| Your goal |
Type out every line below exactly as it reads.

(Data items)
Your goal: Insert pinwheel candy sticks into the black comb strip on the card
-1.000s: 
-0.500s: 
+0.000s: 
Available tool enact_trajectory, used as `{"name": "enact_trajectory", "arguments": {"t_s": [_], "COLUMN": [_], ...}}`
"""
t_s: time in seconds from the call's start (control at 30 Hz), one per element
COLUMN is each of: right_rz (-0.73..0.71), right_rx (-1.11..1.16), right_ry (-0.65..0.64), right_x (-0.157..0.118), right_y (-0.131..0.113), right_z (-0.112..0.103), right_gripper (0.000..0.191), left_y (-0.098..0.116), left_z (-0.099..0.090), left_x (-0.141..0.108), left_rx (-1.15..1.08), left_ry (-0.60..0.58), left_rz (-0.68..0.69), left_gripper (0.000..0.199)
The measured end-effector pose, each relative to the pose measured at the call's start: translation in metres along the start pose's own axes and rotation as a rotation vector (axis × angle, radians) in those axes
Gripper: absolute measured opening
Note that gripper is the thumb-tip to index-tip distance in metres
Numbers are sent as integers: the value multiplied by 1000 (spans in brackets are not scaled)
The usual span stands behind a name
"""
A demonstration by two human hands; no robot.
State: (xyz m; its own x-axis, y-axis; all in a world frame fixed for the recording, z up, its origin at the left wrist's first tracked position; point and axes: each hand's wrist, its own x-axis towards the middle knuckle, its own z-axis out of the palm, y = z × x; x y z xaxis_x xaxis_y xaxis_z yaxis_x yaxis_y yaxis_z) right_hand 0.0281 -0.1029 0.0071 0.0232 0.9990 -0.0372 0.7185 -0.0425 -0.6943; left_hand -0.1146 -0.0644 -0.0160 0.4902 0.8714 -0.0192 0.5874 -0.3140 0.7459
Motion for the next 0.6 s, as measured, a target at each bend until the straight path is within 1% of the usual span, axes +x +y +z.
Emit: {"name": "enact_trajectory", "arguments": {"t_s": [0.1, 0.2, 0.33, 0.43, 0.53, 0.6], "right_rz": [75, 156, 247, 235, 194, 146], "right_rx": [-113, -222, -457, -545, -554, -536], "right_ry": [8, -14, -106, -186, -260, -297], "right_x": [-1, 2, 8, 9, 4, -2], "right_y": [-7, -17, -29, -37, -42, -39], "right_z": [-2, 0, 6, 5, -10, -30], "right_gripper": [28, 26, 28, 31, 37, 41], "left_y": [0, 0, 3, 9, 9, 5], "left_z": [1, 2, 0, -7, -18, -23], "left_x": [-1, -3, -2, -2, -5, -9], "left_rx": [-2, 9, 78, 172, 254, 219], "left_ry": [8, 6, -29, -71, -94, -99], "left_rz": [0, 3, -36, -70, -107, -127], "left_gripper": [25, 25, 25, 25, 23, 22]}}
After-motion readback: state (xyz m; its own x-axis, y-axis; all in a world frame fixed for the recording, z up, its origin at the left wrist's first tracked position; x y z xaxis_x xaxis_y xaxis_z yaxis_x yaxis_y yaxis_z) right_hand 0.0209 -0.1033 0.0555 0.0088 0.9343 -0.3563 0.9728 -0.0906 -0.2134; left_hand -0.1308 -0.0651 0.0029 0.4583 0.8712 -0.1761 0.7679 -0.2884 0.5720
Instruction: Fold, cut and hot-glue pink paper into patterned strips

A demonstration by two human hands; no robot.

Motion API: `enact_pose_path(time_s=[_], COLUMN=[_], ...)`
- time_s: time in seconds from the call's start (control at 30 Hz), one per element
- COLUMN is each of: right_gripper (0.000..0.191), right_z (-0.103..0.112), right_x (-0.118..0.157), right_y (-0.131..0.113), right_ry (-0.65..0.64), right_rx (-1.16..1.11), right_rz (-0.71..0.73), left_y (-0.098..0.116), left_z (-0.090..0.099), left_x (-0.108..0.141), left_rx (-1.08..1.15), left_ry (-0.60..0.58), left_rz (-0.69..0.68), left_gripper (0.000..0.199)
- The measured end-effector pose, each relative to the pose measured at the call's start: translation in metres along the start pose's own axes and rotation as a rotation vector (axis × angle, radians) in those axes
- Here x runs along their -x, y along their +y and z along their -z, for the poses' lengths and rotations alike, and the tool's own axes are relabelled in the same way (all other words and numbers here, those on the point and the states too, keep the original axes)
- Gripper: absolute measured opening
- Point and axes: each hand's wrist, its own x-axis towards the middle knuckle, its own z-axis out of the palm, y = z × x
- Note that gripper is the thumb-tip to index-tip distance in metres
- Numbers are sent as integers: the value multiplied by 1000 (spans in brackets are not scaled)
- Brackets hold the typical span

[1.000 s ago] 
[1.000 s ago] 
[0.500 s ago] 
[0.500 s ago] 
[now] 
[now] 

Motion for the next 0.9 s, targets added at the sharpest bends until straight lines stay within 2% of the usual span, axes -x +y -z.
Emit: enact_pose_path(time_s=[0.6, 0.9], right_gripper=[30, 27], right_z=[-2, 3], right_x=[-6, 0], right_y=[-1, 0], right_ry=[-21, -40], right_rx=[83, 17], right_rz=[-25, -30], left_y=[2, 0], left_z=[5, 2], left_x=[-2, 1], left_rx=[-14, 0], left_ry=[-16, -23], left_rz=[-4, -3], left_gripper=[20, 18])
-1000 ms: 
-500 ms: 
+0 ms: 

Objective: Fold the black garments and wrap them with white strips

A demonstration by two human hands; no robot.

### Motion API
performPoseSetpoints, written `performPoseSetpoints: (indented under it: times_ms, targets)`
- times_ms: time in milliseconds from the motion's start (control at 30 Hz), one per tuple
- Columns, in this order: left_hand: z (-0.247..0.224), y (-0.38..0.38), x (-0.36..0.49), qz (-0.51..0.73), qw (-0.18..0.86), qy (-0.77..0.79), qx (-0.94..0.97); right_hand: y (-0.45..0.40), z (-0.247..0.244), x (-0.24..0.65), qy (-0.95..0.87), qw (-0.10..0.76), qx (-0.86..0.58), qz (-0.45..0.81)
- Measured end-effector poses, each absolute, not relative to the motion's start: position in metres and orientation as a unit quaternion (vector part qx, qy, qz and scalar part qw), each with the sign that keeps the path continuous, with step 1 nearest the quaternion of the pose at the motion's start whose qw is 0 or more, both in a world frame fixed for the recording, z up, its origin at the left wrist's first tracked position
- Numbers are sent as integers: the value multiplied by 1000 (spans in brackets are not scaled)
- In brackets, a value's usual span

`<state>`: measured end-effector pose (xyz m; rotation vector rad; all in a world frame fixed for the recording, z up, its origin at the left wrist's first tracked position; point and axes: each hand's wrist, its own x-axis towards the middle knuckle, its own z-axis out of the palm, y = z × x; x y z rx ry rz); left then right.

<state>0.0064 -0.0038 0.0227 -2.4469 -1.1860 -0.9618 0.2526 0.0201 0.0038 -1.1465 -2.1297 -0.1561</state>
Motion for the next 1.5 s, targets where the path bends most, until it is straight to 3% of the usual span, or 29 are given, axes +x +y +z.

| Answer box |
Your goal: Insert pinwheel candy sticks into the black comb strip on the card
-1.000s: 
-0.500s: 
+0.000s: 
Available tool enact_trajectory, used as `{"name": "enact_trajectory", "arguments": {"t_s": [_], "COLUMN": [_], ...}}`
"""
t_s: time in seconds from the call's start (control at 30 Hz), one per element
COLUMN is each of: right_rz (-0.73..0.71), right_rx (-1.11..1.16), right_ry (-0.65..0.64), right_x (-0.157..0.118), right_y (-0.131..0.113), right_z (-0.112..0.103), right_gripper (0.000..0.191), left_y (-0.098..0.116), left_z (-0.099..0.090), left_x (-0.141..0.108), left_rx (-1.15..1.08), left_ry (-0.60..0.58), left_rz (-0.68..0.69), left_gripper (0.000..0.199)
The measured end-effector pose, each relative to the pose measured at the call's start: translation in metres along the start pose's own axes and rotation as a rotation vector (axis × angle, radians) in those axes
Gripper: absolute measured opening
Note that gripper is the thumb-tip to index-tip distance in metres
Numbers are sent as integers: the value multiplied by 1000 (spans in brackets are not scaled)
The usual span stands behind a name
"""
A demonstration by two human hands; no robot.
State: (xyz m; its own x-axis, y-axis; all in a world frame fixed for the recording, z up, its origin at the left wrist's first tracked position; point and axes: each hand's wrist, its own x-axis towards the middle knuckle, its own z-axis out of the palm, y = z × x; x y z xaxis_x xaxis_y xaxis_z yaxis_x yaxis_y yaxis_z) right_hand 0.0281 -0.1029 0.0071 0.0232 0.9990 -0.0372 0.7185 -0.0425 -0.6943; left_hand -0.1146 -0.0644 -0.0160 0.4902 0.8714 -0.0192 0.5874 -0.3140 0.7459
Motion for the next 0.6 s, as measured, a target at each bend until the straight path is within 1% of the usual span, axes +x +y +z.
Emit: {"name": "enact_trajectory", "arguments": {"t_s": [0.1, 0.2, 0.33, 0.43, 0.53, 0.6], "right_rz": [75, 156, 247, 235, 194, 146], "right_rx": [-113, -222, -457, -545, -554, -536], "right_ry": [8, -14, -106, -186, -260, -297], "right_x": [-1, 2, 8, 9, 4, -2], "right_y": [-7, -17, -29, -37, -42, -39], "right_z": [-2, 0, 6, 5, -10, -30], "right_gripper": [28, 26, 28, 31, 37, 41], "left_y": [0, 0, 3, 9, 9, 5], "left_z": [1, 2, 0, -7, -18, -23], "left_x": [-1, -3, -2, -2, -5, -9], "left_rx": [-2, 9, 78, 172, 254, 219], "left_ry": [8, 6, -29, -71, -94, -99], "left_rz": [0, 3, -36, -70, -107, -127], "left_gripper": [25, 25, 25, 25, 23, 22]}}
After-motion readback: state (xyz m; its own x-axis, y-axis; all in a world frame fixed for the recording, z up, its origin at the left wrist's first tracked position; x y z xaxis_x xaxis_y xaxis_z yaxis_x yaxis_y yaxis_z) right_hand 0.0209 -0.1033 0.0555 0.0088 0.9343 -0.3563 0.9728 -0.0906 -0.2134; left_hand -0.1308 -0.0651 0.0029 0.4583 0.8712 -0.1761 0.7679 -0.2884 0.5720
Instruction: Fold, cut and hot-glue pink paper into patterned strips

A demonstration by two human hands; no robot.

Motion API: `enact_pose_path(time_s=[_], COLUMN=[_], ...)`
- time_s: time in seconds from the call's start (control at 30 Hz), one per element
- COLUMN is each of: right_gripper (0.000..0.191), right_z (-0.103..0.112), right_x (-0.118..0.157), right_y (-0.131..0.113), right_ry (-0.65..0.64), right_rx (-1.16..1.11), right_rz (-0.71..0.73), left_y (-0.098..0.116), left_z (-0.090..0.099), left_x (-0.108..0.141), left_rx (-1.08..1.15), left_ry (-0.60..0.58), left_rz (-0.69..0.68), left_gripper (0.000..0.199)
- The measured end-effector pose, each relative to the pose measured at the call's start: translation in metres along the start pose's own axes and rotation as a rotation vector (axis × angle, radians) in those axes
- Here x runs along their -x, y along their +y and z along their -z, for the poses' lengths and rotations alike, and the tool's own axes are relabelled in the same way (all other words and numbers here, those on the point and the states too, keep the original axes)
- Gripper: absolute measured opening
- Point and axes: each hand's wrist, its own x-axis towards the middle knuckle, its own z-axis out of the palm, y = z × x
- Note that gripper is the thumb-tip to index-tip distance in metres
- Numbers are sent as integers: the value multiplied by 1000 (spans in brackets are not scaled)
- Brackets hold the typical span

[1.000 s ago] 
[1.000 s ago] 
[0.500 s ago] 
[0.500 s ago] 
[now] 
[now] 

Motion for the next 0.9 s, targets added at the sharpest bends until straight lines stay within 2% of the usual span, axes -x +y -z.
Emit: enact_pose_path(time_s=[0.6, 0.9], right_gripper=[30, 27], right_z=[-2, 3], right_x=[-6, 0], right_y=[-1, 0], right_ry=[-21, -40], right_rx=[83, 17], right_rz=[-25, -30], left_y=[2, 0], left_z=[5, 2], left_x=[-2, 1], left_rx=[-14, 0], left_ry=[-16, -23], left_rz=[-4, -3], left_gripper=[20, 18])
-1000 ms: 
-500 ms: 
+0 ms: 

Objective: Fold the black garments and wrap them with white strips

A demonstration by two human hands; no robot.

### Motion API
performPoseSetpoints, written `performPoseSetpoints: (indented under it: times_ms, targets)`
- times_ms: time in milliseconds from the motion's start (control at 30 Hz), one per tuple
- Columns, in this order: left_hand: z (-0.247..0.224), y (-0.38..0.38), x (-0.36..0.49), qz (-0.51..0.73), qw (-0.18..0.86), qy (-0.77..0.79), qx (-0.94..0.97); right_hand: y (-0.45..0.40), z (-0.247..0.244), x (-0.24..0.65), qy (-0.95..0.87), qw (-0.10..0.76), qx (-0.86..0.58), qz (-0.45..0.81)
- Measured end-effector poses, each absolute, not relative to the motion's start: position in metres and orientation as a unit quaternion (vector part qx, qy, qz and scalar part qw), each with the sign that keeps the path continuous, with step 1 nearest the quaternion of the pose at the motion's start whose qw is 0 or more, both in a world frame fixed for the recording, z up, its origin at the left wrist's first tracked position
- Numbers are sent as integers: the value multiplied by 1000 (spans in brackets are not scaled)
- In brackets, a value's usual span

`<state>`: measured end-effector pose (xyz m; rotation vector rad; all in a world frame fixed for the recording, z up, its origin at the left wrist's first tracked position; point and axes: each hand's wrist, its own x-axis towards the middle knuckle, its own z-axis out of the palm, y = z × x; x y z rx ry rz); left then right.

<state>0.0064 -0.0038 0.0227 -2.4469 -1.1860 -0.9618 0.2526 0.0201 0.0038 -1.1465 -2.1297 -0.1561</state>
Motion for the next 1.5 s, targets where the path bends most, until it is straight to 3% of the usual span, or 29 are given, axes +x +y +z.

The exercise was answered completely.